▸ **Instructions for the task**
Take the listing from its first line through the line that contains "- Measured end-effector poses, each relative" and please retype those lines exactly, leaving out the pictures.
=== Section Start ===
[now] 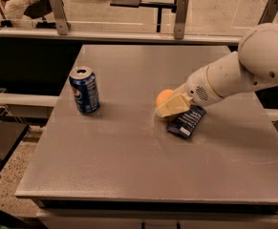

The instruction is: Move orange near rxbar blueberry

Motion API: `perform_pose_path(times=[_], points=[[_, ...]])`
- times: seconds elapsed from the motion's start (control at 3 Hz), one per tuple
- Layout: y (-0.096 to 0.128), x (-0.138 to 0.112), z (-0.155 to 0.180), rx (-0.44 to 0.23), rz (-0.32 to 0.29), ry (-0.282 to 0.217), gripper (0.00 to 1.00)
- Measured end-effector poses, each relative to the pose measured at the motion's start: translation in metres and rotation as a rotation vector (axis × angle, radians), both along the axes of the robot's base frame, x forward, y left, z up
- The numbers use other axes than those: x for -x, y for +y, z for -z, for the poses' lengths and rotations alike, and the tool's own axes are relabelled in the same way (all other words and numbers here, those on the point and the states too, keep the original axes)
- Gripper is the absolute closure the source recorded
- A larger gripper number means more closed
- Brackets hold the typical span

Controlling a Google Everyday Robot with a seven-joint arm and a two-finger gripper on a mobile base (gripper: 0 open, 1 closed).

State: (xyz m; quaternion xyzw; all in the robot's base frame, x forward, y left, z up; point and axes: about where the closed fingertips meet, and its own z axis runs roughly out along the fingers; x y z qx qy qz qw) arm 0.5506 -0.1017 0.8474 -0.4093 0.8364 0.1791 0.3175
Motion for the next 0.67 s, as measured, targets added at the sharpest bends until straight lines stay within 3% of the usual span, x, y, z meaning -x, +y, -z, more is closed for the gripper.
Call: perform_pose_path(times=[0.67], points=[[0.0010,0.0003,-0.0003,0.001,-0.002,0.000,0.00]])
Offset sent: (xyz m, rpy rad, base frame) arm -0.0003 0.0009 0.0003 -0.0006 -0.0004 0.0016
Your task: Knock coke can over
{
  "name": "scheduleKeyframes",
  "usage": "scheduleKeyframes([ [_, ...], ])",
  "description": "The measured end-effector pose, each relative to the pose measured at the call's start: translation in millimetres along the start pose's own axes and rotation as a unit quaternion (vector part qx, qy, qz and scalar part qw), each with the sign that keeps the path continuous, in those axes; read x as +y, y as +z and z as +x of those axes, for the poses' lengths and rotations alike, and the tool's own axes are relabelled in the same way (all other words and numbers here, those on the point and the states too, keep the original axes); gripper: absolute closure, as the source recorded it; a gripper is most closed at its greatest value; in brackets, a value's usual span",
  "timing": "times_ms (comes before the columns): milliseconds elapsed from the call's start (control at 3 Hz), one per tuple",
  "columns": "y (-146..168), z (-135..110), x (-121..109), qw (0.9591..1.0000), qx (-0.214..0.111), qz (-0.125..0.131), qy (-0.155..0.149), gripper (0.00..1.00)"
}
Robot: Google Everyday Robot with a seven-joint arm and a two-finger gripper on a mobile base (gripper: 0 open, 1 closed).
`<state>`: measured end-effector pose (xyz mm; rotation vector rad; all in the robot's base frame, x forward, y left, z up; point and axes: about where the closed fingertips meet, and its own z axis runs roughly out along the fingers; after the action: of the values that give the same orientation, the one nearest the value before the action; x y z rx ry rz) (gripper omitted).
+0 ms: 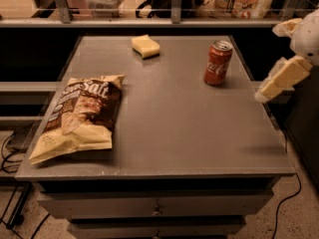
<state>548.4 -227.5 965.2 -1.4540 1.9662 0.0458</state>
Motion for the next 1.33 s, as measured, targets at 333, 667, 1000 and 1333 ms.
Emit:
scheduleKeyframes([
  [333, 29.7, -10.1, -27.4, 0.9999, -0.004, 0.009, 0.011, 0.00],
  [667, 32.2, -10.0, -25.7, 0.9999, -0.008, 0.005, 0.011, 0.00],
  [1000, 51.1, -15.9, -29.1, 0.9980, -0.049, 0.002, 0.039, 0.00],
  [1333, 83.1, -30.7, -40.4, 0.9917, -0.108, -0.005, 0.070, 0.00],
])
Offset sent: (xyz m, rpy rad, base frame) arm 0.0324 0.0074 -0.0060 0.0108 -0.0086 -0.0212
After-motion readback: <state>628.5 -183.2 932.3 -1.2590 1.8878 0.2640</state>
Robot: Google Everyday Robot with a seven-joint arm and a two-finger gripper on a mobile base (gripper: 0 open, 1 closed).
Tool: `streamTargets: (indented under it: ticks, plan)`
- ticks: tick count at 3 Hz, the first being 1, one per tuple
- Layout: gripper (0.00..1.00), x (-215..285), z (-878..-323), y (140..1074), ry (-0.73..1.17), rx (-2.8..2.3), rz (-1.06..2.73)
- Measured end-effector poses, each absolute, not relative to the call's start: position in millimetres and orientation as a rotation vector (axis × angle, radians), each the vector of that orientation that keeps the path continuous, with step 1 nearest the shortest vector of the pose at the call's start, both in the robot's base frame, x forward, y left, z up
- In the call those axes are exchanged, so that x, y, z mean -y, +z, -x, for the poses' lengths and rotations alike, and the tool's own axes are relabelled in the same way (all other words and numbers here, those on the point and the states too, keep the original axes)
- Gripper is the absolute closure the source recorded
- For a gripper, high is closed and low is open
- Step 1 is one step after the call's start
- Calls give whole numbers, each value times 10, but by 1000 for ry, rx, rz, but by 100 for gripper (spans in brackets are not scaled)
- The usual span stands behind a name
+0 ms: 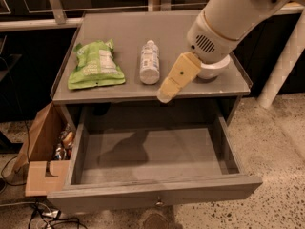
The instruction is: Place blue plastic bottle into top drawer
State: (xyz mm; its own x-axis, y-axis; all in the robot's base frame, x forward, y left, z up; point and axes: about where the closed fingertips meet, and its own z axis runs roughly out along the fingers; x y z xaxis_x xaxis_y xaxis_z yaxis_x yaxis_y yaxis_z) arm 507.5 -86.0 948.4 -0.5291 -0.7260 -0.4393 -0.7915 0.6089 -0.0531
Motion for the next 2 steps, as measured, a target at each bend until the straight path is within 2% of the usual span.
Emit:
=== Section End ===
▸ **Solution**
[now] 

The instruction is: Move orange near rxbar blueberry

Motion API: `perform_pose_path(times=[_], points=[[_, ...]])`
- times: seconds elapsed from the motion's start (control at 3 Hz), one per tuple
- Layout: y (-0.096 to 0.128), x (-0.138 to 0.112), z (-0.155 to 0.180), rx (-0.44 to 0.23), rz (-0.32 to 0.29), ry (-0.282 to 0.217), gripper (0.00 to 1.00)
- Measured end-effector poses, each relative to the pose measured at the motion's start: translation in metres and rotation as a rotation vector (axis × angle, radians), both along the axes of the robot's base frame, x forward, y left, z up

Work on this exercise is finished, so nothing remains.